Bertha was worried about her husband George, so one day she took him to the doctor's. As the doctor called George in and looked him over, George began insisting, "There's nothing wrong with me. I know because God takes care of me." What do you mean?" asked the doctor. "Well," George responded, "when I go to the bathroom he turns the light on and off."

The doctor decided he had better talk to both George and his wife, so he calls Bertha into the room and begins to explain, "George says God turns the light on and off for him when he goes to the bathroom. Is it true that --" "DAMMIT, George!" Bertha bursts out, "How many times do I have to tell you not to piss in the fridge?"

forgetful minds
 
 
A couple has been married for 50 years. One day they went to a doctor because they recently had been forgetting things and they were afraid that they would leave the stove on. The doctor said, "There is no way medically, but you could always write notes to help you remember things."
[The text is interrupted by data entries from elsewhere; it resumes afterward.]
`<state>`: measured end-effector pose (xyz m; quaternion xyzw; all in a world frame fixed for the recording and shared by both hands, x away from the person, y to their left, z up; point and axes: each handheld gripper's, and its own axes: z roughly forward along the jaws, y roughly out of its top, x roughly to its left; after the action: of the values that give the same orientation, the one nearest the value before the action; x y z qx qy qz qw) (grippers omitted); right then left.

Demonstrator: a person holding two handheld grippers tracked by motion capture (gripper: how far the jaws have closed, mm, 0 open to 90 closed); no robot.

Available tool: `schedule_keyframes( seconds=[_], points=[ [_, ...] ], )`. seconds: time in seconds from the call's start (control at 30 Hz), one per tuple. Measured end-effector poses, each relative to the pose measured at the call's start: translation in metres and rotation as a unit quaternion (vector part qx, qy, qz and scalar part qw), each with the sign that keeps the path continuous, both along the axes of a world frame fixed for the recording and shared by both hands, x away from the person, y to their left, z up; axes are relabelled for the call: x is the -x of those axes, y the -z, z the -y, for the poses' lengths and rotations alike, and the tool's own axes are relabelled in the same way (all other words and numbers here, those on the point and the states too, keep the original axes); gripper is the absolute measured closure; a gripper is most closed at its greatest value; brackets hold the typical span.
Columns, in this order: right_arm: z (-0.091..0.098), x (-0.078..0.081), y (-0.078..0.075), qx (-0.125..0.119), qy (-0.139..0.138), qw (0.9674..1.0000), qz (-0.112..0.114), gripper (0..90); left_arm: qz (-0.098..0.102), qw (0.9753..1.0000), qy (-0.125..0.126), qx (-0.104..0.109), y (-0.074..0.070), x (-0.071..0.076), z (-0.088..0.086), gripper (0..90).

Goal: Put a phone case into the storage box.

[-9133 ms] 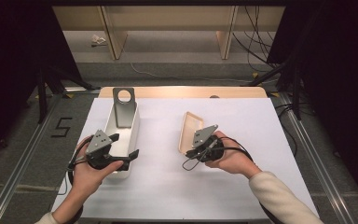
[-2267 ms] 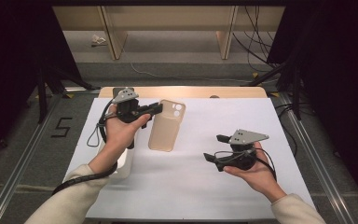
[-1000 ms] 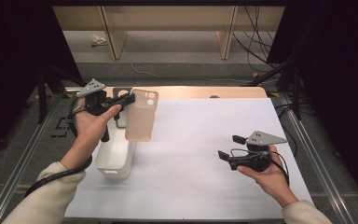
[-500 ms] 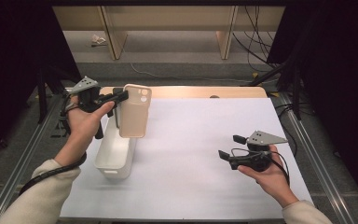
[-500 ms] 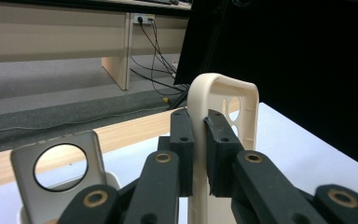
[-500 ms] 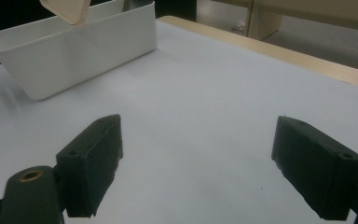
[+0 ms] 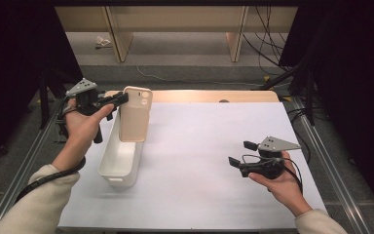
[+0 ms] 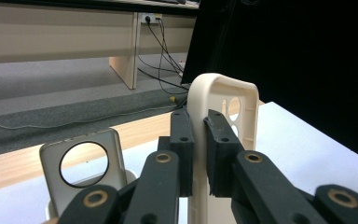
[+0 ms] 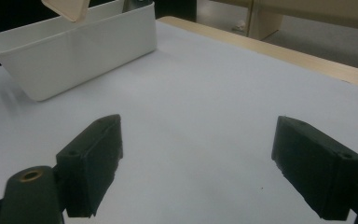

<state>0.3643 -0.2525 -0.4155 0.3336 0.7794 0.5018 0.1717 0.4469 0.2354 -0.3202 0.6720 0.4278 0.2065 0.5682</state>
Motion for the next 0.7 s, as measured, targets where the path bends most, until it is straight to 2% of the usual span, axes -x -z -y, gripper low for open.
schedule_keyframes(
  seconds=[0.7],
  points=[
    [0.000, 0.000, 0.000, -0.001, 0.002, 1.0000, -0.002, 17.4, 0.003, 0.9999, -0.009, -0.007, -0.002, -0.008, -0.014, 82.5]
  ],
)
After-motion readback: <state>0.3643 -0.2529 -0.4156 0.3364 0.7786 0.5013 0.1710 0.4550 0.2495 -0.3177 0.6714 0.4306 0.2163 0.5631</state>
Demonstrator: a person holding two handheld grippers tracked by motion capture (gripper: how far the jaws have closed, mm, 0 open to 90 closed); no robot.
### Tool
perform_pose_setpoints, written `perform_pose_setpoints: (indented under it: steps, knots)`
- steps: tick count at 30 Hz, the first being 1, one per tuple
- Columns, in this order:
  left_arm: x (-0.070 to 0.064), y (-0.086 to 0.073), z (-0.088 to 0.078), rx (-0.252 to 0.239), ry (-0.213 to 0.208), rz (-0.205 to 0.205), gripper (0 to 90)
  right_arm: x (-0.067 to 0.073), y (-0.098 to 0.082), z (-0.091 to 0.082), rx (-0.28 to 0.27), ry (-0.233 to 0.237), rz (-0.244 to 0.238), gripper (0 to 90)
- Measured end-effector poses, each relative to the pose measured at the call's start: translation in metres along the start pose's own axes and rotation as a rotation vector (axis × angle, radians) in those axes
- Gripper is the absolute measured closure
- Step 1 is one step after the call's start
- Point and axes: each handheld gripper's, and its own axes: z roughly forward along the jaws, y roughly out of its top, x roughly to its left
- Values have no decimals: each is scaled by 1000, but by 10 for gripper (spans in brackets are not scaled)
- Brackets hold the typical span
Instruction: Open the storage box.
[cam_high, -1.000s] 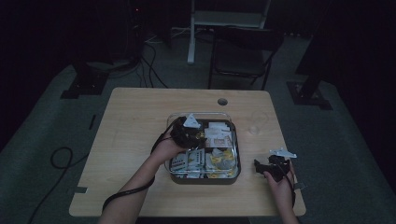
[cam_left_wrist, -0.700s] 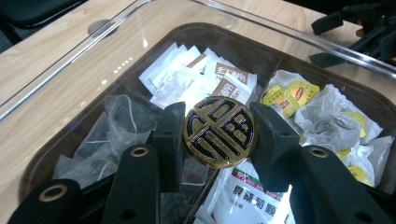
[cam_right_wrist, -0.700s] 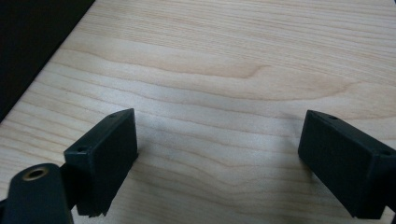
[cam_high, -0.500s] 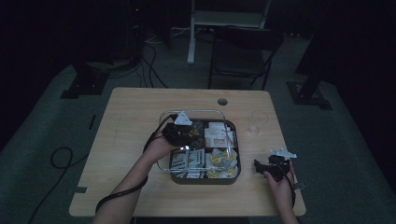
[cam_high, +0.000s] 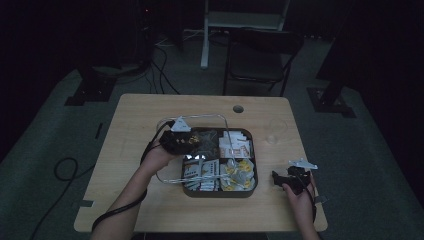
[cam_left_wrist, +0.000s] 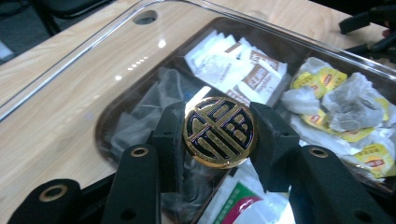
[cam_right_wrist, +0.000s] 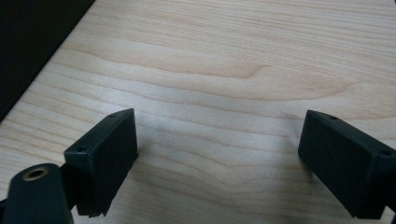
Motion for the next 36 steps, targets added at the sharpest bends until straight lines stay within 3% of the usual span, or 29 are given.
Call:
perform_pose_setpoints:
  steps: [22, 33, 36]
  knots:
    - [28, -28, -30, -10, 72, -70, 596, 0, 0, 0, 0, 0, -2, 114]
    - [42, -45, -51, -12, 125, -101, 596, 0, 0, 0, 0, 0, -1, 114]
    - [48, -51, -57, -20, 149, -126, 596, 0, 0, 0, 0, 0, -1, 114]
That night, as the wife was getting up, her husband asked what she was doing. She replied, "I was just going to make some ice cream." The husband insisted that he would make it. As he was walking into the kitchen, she called out, "WITH A CHERRY ON TOP!"

"Okay dear," he replied.

"And sprinkles too!"

"Okay dear."

From the kitchen came sounds of banging pots and pans and nearly twenty minutes later he came back into the room with bacon and eggs. The wife said "So? Where's the toast?"

a brief history of medicine
 
 
I have an earache.

2000 B.C. - Here, eat this root.
1000 A.D. - That root is heathen, say this prayer.
1850 A.D. - That prayer is superstition, drink this potion.
1940 A.D. - That potion is snake oil, swallow this pill.
1985 A.D. - That pill is ineffective, take this antibiotic.
2003 A.D. - That antibiotic is artificial. Here, eat this root.